→ **Your instructions**:
Only one stretch of the data below is needed. Output the lines from the one with "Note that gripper" up to and including the one with "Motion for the", exactly as they stand.
* * *
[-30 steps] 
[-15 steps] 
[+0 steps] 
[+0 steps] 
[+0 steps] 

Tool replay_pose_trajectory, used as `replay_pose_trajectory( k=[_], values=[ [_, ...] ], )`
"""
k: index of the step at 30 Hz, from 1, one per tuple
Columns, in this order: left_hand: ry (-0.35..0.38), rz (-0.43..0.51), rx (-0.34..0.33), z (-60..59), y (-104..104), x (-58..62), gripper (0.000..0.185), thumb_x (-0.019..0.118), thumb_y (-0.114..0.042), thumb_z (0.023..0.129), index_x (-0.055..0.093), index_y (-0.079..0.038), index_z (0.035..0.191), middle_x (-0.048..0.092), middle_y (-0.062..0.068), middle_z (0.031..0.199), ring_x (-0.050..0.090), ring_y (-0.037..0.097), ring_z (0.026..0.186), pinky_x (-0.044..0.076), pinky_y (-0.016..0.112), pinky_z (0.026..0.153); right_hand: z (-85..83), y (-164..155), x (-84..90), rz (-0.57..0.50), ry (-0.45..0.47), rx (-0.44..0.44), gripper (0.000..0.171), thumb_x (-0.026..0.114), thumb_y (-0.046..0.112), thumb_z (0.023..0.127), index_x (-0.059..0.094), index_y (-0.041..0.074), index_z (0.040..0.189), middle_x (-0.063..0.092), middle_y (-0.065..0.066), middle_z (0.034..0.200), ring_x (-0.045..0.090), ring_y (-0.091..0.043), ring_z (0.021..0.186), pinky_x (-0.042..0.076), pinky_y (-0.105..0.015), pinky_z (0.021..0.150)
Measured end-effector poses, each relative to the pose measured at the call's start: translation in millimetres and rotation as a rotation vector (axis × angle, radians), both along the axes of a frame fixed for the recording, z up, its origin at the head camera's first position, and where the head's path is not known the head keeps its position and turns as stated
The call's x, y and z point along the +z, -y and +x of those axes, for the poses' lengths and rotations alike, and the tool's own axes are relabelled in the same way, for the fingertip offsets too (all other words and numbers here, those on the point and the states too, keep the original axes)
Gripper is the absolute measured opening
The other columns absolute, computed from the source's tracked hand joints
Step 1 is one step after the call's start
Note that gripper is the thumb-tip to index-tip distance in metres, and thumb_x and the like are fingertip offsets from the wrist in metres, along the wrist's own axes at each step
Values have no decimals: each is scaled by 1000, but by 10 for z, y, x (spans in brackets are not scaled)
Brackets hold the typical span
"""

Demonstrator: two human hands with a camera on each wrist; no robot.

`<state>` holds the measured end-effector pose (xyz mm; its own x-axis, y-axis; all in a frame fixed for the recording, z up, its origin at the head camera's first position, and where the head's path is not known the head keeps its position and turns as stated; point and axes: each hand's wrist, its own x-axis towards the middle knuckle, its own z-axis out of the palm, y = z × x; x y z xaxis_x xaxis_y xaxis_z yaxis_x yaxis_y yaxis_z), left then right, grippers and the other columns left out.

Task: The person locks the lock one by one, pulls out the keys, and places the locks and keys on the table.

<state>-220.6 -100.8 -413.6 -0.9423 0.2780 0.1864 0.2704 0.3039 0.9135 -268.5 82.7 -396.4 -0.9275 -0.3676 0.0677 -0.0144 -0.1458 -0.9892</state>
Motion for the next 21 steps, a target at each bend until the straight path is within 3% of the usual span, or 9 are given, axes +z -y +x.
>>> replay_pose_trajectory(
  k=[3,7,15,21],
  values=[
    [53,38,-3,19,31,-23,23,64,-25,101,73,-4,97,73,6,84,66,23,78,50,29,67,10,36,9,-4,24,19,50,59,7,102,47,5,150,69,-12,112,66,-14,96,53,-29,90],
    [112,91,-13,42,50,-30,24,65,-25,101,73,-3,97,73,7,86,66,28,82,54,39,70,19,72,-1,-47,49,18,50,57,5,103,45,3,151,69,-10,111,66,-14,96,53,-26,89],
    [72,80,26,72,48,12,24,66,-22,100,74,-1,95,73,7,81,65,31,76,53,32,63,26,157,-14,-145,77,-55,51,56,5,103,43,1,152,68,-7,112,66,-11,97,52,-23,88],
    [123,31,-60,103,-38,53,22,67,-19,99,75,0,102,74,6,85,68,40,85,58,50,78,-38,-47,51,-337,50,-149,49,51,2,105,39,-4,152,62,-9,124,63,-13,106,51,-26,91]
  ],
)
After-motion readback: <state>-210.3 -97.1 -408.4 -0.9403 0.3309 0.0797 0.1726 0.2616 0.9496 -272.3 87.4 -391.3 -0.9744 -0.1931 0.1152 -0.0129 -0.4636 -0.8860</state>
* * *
→ **Written response**:
Note that gripper is the thumb-tip to index-tip distance in metres, and thumb_x and the like are fingertip offsets from the wrist in metres, along the wrist's own axes at each step
Values have no decimals: each is scaled by 1000, but by 10 for z, y, x (spans in brackets are not scaled)
Brackets hold the typical span
"""

Demonstrator: two human hands with a camera on each wrist; no robot.

`<state>` holds the measured end-effector pose (xyz mm; its own x-axis, y-axis; all in a frame fixed for the recording, z up, its origin at the head camera's first position, and where the head's path is not known the head keeps its position and turns as stated; point and axes: each hand's wrist, its own x-axis towards the middle knuckle, its own z-axis out of the palm, y = z × x; x y z xaxis_x xaxis_y xaxis_z yaxis_x yaxis_y yaxis_z), left then right, grippers and the other columns left out.

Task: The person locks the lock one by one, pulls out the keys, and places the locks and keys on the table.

<state>-220.6 -100.8 -413.6 -0.9423 0.2780 0.1864 0.2704 0.3039 0.9135 -268.5 82.7 -396.4 -0.9275 -0.3676 0.0677 -0.0144 -0.1458 -0.9892</state>
Motion for the next 21 steps, a target at each bend until the straight path is within 3% of the usual span, or 9 are given, axes +z -y +x.

Nothing further is needed for the exercise.